EXERCISE DESCRIPTION » Pull out every line with the word "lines" from the entries below.

[SOURCE MATERIAL Boundary: Start]

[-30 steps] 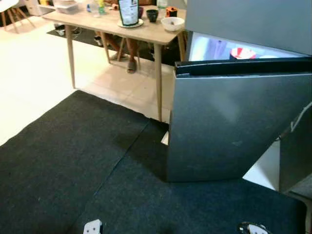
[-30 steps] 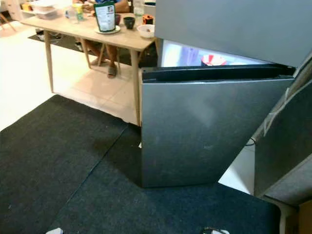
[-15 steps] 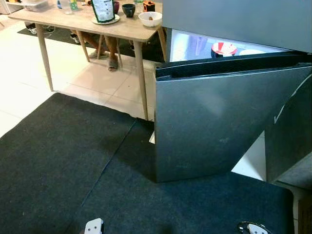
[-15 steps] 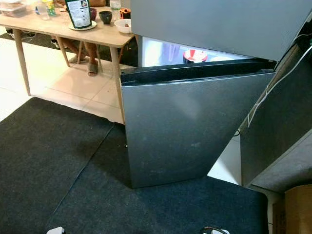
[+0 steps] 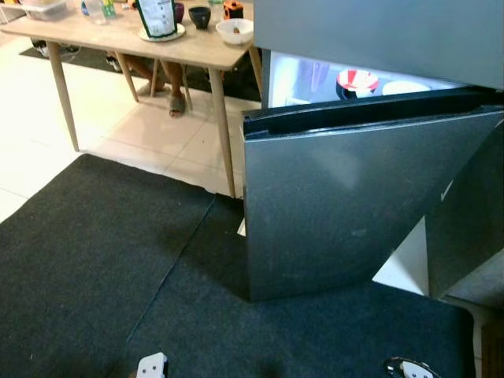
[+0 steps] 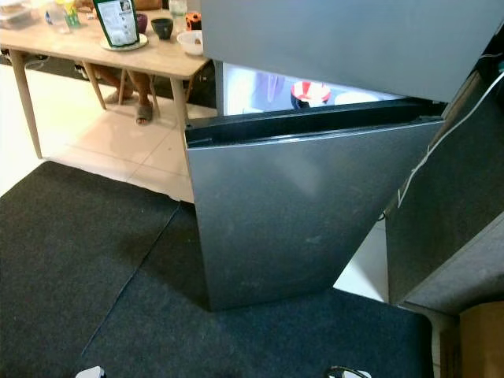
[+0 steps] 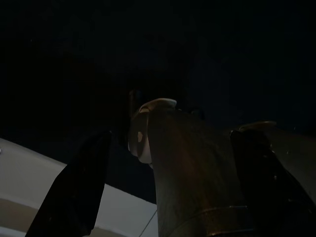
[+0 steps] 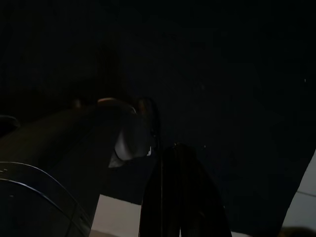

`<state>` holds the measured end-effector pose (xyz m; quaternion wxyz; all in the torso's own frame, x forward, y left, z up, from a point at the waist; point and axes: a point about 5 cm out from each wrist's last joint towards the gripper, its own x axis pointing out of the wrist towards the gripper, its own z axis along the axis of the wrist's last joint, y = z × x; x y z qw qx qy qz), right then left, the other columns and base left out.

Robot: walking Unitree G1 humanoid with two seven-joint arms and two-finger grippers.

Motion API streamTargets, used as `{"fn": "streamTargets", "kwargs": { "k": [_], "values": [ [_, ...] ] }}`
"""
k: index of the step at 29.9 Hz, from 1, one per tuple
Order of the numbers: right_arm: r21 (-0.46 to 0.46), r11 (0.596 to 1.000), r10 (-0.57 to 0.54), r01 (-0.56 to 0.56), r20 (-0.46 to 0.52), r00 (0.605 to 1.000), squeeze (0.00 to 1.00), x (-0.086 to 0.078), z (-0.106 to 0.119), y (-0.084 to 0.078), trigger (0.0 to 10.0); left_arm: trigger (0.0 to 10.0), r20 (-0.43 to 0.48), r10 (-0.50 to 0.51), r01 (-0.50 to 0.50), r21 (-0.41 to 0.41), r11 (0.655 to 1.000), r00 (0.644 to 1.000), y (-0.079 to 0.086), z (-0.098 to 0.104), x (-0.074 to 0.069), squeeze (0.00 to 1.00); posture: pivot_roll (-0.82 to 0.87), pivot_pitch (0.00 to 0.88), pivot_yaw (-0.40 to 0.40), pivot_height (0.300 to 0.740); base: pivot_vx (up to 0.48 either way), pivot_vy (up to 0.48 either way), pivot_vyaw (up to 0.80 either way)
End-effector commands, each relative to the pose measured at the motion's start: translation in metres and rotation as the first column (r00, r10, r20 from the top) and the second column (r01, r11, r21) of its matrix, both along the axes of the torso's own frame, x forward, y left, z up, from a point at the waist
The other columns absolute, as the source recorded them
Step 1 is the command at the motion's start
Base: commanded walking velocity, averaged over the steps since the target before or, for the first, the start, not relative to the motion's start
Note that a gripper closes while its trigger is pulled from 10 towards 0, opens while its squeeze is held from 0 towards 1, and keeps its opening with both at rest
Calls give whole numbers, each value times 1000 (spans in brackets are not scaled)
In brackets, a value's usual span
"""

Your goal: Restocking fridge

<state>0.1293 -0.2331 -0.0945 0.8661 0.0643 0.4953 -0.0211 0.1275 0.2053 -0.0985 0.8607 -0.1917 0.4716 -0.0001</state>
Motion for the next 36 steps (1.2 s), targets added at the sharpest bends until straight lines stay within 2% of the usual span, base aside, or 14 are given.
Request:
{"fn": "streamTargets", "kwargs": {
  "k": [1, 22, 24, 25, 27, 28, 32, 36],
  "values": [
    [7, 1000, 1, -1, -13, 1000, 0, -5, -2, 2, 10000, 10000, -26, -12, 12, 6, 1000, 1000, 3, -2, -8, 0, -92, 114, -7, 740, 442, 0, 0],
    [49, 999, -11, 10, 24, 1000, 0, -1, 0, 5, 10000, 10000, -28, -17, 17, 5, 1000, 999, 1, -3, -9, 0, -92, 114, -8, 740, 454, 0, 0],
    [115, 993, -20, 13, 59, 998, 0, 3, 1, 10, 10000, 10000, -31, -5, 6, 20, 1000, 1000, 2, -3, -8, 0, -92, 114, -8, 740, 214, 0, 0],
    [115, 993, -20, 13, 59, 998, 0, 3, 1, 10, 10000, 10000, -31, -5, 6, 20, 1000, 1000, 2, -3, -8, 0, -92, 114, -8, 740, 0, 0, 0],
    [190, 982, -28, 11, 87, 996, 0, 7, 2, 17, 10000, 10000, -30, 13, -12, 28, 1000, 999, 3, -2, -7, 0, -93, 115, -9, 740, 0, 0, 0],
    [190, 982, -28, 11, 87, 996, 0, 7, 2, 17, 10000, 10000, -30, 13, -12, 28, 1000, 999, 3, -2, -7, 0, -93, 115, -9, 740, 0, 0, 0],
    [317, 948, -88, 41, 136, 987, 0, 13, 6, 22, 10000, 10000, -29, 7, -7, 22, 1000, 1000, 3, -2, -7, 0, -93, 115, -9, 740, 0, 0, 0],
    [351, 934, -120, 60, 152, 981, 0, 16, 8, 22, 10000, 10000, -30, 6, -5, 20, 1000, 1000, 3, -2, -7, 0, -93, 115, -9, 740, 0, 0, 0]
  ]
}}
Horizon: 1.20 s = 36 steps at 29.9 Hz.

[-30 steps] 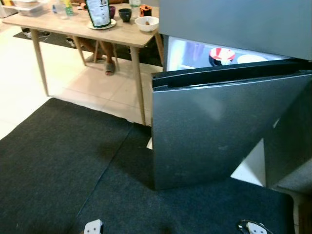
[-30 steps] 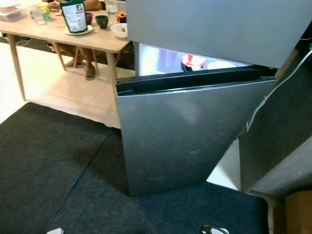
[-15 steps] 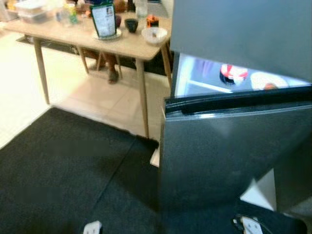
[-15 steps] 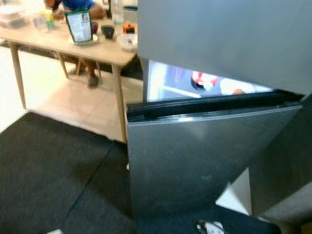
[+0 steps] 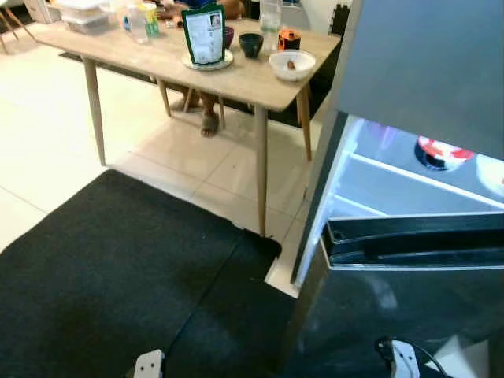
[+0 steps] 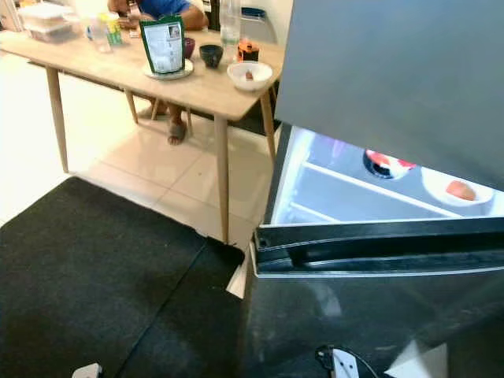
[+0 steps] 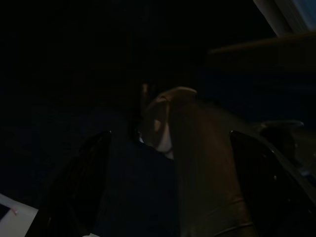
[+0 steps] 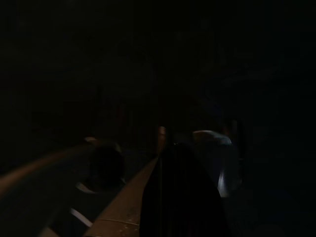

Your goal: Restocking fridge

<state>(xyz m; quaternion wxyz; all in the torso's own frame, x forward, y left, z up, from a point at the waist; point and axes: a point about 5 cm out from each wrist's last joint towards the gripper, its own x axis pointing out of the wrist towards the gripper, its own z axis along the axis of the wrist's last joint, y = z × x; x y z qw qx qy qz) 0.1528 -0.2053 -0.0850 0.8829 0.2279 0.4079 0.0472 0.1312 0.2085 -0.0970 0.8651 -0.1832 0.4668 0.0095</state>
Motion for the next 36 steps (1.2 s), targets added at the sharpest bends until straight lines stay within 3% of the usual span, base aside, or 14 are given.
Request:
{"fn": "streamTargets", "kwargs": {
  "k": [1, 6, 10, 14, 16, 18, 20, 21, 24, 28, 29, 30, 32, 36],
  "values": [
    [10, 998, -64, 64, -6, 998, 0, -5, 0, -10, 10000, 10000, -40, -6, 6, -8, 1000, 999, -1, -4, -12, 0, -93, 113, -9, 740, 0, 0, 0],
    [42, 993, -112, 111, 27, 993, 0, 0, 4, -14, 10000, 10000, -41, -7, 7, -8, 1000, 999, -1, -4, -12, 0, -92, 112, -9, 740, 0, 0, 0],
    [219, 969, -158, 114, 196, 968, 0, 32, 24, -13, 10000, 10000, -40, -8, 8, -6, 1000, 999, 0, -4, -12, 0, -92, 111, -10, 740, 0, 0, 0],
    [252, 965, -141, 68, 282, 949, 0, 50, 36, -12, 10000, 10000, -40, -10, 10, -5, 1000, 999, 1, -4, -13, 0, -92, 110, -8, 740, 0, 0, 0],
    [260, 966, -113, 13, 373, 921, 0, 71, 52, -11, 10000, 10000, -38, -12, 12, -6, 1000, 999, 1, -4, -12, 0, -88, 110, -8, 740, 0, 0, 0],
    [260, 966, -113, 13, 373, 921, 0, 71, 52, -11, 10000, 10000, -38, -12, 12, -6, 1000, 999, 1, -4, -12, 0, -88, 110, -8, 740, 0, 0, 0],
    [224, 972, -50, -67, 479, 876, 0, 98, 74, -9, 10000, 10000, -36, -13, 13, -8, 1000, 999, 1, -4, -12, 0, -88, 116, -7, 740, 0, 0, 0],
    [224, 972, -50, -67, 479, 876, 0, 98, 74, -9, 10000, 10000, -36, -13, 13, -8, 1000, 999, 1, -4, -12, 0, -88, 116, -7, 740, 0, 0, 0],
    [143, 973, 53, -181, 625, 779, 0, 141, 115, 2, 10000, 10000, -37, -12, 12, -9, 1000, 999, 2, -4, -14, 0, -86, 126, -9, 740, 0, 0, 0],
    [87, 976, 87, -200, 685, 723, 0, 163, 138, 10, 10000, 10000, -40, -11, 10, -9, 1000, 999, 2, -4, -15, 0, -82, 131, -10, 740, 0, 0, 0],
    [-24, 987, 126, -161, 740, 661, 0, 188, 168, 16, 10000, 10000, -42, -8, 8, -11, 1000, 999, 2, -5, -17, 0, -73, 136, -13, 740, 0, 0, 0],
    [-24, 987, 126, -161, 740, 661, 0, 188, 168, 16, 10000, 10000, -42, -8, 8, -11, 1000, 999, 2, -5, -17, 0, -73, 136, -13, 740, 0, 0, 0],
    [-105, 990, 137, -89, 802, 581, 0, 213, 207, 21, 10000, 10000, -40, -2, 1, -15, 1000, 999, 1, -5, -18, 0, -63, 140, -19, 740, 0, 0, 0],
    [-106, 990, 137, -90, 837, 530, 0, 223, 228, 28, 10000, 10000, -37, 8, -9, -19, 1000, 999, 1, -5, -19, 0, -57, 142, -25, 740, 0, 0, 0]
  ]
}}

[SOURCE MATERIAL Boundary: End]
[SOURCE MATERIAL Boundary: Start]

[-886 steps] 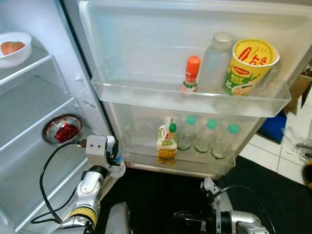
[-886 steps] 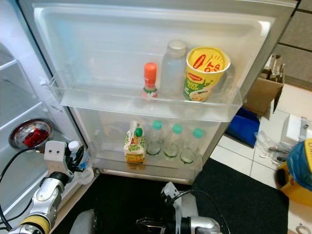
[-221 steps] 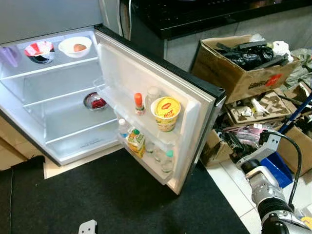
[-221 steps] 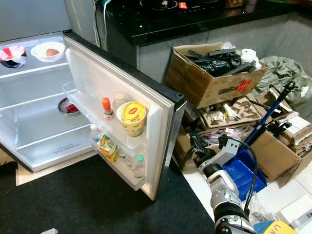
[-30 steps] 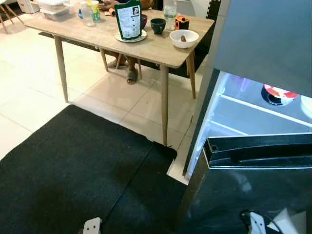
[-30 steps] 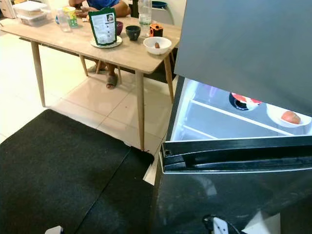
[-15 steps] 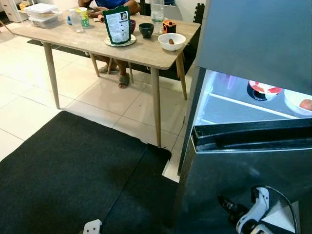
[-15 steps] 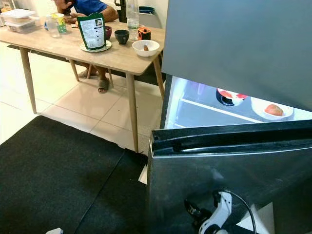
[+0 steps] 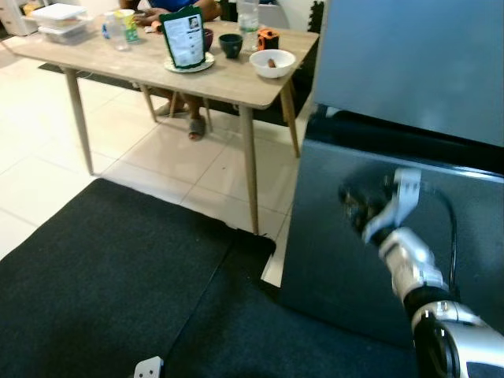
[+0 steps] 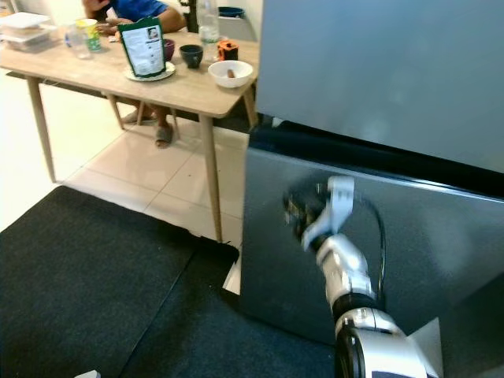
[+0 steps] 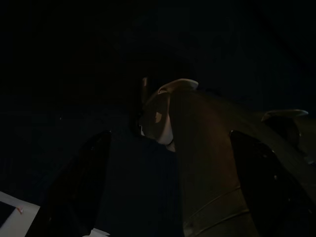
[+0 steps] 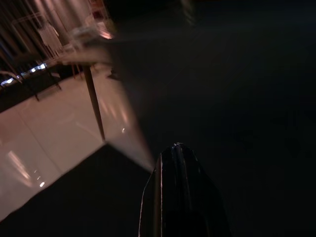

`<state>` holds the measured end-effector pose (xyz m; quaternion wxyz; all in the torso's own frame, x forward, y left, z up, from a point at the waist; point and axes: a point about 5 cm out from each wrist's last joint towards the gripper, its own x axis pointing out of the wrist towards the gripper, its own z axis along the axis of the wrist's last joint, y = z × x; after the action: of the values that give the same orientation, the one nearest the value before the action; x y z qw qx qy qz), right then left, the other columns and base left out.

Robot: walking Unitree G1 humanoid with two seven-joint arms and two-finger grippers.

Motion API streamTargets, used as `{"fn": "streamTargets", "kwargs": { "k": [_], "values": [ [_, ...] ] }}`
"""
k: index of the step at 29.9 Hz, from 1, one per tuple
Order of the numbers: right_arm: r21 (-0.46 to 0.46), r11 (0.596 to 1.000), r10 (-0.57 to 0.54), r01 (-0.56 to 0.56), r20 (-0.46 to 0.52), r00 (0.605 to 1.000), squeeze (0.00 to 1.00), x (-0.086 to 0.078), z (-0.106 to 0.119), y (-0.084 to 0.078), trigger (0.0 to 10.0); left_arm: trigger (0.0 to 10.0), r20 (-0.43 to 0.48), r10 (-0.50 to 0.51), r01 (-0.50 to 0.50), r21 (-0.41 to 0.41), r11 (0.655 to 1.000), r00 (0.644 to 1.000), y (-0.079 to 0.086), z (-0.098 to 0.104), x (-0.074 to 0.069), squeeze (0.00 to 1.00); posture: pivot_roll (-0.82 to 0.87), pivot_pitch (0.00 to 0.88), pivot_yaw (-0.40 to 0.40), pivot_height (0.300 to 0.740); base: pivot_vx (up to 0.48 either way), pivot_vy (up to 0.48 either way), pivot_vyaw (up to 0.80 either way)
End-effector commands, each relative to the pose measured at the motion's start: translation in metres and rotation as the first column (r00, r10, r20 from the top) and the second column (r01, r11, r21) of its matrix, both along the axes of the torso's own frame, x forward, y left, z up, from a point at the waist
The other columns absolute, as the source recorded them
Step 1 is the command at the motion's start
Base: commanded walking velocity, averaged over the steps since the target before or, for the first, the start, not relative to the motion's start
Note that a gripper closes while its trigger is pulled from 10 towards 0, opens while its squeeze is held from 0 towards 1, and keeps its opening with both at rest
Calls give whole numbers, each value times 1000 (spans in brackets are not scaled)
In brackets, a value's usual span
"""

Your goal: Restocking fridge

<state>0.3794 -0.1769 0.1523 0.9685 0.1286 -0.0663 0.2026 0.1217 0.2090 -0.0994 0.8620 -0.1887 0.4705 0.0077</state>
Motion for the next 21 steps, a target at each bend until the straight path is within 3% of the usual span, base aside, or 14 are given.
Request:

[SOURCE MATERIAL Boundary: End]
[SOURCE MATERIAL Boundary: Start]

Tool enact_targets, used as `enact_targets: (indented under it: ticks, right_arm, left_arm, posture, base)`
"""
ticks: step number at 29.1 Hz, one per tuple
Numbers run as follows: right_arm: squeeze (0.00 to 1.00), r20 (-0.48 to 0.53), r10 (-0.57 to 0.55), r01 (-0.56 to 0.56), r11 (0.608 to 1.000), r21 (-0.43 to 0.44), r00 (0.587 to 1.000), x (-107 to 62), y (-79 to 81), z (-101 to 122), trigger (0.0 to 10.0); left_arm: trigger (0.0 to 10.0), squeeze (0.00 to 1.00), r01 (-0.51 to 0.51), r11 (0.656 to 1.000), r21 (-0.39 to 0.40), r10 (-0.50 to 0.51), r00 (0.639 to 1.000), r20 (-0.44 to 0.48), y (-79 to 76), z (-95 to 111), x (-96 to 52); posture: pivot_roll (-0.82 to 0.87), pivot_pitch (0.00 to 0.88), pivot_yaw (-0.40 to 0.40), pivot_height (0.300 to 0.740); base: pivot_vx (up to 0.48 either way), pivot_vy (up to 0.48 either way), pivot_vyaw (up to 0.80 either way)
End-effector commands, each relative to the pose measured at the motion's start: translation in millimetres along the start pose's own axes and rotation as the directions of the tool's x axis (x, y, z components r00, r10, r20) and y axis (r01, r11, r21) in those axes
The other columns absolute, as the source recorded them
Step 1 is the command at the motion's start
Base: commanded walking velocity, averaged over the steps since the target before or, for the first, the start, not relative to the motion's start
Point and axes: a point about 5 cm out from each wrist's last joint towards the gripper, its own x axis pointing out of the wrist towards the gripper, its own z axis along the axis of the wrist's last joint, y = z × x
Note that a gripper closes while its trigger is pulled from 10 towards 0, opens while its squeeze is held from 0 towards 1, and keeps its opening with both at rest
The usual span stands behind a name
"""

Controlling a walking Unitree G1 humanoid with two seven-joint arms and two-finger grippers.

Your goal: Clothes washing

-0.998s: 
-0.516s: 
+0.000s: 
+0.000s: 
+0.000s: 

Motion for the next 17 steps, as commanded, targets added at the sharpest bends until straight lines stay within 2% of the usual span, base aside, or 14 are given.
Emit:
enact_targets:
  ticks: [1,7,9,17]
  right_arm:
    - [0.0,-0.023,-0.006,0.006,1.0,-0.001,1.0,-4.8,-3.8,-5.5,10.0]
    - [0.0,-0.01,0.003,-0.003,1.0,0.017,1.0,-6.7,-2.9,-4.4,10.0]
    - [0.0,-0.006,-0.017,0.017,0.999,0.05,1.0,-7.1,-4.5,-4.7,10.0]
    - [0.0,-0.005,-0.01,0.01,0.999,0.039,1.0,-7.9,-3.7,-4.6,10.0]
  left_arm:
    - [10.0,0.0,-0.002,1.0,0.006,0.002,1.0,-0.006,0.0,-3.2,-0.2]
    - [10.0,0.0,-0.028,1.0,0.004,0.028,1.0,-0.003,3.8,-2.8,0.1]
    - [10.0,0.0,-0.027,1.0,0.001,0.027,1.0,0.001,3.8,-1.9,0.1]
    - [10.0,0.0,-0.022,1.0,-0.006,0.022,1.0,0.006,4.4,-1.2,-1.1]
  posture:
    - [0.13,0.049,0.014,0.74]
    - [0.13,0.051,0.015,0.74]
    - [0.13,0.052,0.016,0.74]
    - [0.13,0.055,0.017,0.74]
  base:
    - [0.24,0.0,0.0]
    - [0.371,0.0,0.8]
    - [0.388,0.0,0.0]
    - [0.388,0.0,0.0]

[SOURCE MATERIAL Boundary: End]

SOLUTION TO THIS PROBLEM »
Motion for the next 36 steps (1.2 s), targets added at the sharpest bends until straight lines stay within 2% of the usual span, base aside, or 14 are given.
Motion for the next 36 steps (1.2 s), targets added at the sharpest bends until straight lines stay within 3% of the usual span, base aside, or 14 are given.
Motion for the next 17 steps, as commanded, targets added at the sharpest bends until straight lines stay within 2% of the usual span, base aside, or 14 are given.

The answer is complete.